I have also tried to stick to those patterns that are more suited to t-shirts rather than sweatshirts. There are lots of raglan-sleeved t-shirt patterns, which are good for colour-blocking as you can make the sleeves in one colour and the body in another. I probably haven’t included them all here as there are so many.
Apart from the raglan sleeves, there are a few, like the Ensis Tee where the colour-blocking uses different fabrics on the top half and botton half of the t-shirt. There are also some different ideas with side inserts or triangular blocks, which look interesting, like the Geodesic Top.
Of course, it is possible to go completely wild and do your own colour-blocking, so I looked at RTW t-shirts too for inspiration and saved the most interesting designs onto a mood board on Pinterest.
I also found some good tutorials for making your own colour-blocked design. This tutorial shows how to colour-block with the Sweet Tee from Patterns for Pirates to create a contrast yoke and upper sleeves. There is also a colour-block hack for the Hemlock t-shirt, which is a free t-shirt from Grainline Studio.
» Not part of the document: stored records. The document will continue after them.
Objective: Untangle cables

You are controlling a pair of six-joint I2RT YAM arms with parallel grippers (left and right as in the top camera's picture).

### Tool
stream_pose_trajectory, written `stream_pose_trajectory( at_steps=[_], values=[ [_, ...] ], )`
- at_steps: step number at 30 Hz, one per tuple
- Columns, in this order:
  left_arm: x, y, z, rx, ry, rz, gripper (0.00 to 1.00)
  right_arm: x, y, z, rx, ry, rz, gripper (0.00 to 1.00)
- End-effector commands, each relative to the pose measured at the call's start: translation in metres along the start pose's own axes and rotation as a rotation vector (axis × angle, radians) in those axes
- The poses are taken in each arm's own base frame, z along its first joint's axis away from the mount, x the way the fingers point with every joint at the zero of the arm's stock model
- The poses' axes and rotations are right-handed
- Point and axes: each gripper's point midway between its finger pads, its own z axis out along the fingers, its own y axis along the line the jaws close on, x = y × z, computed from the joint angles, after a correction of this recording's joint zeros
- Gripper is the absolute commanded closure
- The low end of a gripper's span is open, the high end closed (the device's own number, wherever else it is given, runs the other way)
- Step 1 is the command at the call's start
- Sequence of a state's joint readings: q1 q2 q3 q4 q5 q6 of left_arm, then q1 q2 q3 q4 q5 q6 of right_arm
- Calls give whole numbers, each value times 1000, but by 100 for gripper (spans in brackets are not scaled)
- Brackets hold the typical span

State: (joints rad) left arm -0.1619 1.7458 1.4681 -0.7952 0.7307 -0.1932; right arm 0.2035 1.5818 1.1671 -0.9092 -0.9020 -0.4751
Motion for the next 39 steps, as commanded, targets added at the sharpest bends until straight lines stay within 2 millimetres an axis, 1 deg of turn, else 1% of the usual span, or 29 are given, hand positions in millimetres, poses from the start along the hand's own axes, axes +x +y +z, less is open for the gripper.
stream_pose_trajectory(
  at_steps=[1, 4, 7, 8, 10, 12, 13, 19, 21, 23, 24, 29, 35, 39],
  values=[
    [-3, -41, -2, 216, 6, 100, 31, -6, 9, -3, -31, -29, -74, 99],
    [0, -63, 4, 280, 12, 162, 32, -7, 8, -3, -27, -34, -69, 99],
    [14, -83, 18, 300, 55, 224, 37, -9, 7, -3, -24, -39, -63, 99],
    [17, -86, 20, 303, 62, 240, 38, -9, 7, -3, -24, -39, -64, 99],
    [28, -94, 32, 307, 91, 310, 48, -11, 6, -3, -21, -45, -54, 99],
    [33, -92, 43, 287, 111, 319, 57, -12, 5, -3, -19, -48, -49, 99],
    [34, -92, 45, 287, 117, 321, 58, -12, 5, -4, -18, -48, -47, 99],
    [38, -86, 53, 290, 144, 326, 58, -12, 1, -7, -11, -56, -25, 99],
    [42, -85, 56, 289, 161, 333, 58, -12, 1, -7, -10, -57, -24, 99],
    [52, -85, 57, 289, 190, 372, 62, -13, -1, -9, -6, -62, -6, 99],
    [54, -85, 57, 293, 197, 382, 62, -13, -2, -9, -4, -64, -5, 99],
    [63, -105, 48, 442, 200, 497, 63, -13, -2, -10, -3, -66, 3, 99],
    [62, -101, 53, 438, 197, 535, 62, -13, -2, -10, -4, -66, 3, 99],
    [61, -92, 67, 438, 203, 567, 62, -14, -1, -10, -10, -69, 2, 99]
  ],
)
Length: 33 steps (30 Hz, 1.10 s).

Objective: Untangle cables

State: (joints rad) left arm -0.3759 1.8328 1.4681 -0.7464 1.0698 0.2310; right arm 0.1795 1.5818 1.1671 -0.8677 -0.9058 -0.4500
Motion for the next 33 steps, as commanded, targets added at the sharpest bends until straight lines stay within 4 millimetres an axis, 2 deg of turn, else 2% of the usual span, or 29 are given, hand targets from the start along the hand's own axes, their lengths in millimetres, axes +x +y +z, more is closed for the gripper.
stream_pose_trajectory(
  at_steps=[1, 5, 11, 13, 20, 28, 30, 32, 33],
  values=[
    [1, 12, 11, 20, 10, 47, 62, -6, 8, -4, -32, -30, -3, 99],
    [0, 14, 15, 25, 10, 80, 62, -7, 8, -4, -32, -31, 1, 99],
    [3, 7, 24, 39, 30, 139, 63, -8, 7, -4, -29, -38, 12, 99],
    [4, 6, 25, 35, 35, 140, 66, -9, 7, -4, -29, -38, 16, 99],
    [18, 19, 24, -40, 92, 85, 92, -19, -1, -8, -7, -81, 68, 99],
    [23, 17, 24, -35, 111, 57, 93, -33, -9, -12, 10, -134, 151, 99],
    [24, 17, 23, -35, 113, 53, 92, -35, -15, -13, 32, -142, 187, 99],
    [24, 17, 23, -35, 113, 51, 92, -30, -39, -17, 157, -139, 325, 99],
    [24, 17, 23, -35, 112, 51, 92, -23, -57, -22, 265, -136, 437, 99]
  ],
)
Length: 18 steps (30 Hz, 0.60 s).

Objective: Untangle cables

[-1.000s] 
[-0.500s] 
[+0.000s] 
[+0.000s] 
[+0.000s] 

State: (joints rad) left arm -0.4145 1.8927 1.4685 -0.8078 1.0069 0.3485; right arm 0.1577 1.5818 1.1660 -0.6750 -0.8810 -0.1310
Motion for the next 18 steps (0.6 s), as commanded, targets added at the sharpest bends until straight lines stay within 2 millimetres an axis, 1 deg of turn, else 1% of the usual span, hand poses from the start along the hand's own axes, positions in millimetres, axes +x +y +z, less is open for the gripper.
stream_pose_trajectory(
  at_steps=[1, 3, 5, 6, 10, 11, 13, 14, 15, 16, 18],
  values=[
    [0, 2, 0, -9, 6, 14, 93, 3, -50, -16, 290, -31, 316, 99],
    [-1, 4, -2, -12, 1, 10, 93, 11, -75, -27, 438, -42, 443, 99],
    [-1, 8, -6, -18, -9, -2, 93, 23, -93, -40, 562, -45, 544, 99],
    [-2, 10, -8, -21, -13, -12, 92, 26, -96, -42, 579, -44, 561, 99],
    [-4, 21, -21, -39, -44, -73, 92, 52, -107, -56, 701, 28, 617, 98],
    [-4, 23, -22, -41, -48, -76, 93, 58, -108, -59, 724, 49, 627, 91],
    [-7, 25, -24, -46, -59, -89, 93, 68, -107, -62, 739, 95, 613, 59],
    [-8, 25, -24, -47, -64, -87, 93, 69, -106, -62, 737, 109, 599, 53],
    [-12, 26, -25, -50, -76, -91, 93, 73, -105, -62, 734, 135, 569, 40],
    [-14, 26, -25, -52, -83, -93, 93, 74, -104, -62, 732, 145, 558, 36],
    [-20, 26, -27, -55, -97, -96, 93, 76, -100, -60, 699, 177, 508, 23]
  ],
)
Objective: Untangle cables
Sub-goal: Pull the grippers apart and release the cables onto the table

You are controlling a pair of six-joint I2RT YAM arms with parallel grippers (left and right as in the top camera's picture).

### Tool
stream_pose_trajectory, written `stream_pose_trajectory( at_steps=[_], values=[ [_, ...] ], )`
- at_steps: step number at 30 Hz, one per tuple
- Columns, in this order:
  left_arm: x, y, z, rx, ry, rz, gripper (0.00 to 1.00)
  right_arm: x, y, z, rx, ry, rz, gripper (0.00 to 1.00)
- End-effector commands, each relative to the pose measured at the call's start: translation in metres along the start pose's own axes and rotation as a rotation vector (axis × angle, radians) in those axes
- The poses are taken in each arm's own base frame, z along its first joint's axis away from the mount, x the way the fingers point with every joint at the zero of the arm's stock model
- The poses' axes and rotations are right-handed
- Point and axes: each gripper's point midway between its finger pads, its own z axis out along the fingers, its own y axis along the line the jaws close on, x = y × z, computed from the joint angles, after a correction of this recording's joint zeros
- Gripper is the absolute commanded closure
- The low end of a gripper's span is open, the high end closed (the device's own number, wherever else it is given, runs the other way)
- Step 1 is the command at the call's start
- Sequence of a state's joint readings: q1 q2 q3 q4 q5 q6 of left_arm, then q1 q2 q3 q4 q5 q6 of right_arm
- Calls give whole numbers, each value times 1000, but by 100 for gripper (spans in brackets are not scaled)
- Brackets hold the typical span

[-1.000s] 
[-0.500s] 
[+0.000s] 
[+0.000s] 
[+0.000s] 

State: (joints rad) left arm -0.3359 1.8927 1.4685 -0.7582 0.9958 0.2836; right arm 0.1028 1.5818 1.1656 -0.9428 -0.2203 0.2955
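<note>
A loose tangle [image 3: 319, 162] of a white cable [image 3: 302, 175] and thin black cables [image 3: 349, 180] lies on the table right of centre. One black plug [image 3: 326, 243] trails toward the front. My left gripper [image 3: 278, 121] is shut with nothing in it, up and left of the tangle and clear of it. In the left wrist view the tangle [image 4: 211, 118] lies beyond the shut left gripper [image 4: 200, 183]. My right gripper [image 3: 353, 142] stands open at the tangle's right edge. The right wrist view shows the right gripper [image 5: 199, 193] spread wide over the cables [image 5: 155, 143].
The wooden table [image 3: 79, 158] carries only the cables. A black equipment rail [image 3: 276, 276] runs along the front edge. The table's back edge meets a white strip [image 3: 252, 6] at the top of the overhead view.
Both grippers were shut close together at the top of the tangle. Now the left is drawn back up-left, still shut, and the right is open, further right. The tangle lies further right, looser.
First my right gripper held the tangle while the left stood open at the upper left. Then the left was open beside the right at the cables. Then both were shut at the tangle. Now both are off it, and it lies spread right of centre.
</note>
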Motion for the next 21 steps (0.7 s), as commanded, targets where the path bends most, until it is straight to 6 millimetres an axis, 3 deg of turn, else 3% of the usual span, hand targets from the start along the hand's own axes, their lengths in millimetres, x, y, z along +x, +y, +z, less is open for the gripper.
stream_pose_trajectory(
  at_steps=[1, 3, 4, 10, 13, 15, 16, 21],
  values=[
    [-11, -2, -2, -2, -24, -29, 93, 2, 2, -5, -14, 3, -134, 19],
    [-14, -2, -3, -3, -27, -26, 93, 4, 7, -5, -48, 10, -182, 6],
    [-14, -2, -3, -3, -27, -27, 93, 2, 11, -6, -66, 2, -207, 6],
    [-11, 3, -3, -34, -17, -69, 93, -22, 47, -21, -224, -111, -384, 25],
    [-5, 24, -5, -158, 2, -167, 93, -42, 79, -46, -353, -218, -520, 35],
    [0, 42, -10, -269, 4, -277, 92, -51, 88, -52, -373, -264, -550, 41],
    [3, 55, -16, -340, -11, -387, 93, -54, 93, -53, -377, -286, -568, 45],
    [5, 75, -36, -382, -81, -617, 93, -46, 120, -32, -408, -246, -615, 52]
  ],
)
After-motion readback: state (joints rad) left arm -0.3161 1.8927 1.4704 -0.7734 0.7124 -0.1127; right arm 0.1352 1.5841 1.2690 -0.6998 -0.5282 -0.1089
This video from Angela Wolf, uses some unusual style lines and doesn’t specify a particular t-shirt pattern as the starting point.
I already had the Ensis Tee from Papercut Patterns as a PDF pattern in my stash, so this was the first colour-blocked t-shirt I tried.
I used some plain white jersey for the upper half and a remnant of this berry red-white striped jersey for the lower half. As I had limited fabric, it is short-sleeved,rather than long-sleeved as per the pattern. And sadly, I couldn’t cut the lower back all as one piece, so it has got a centre back seam. I think this is an acceptable compromise rather than using another fabric. I don’t think the back seam is particularly noticeable as I pattern-matched it very carefully.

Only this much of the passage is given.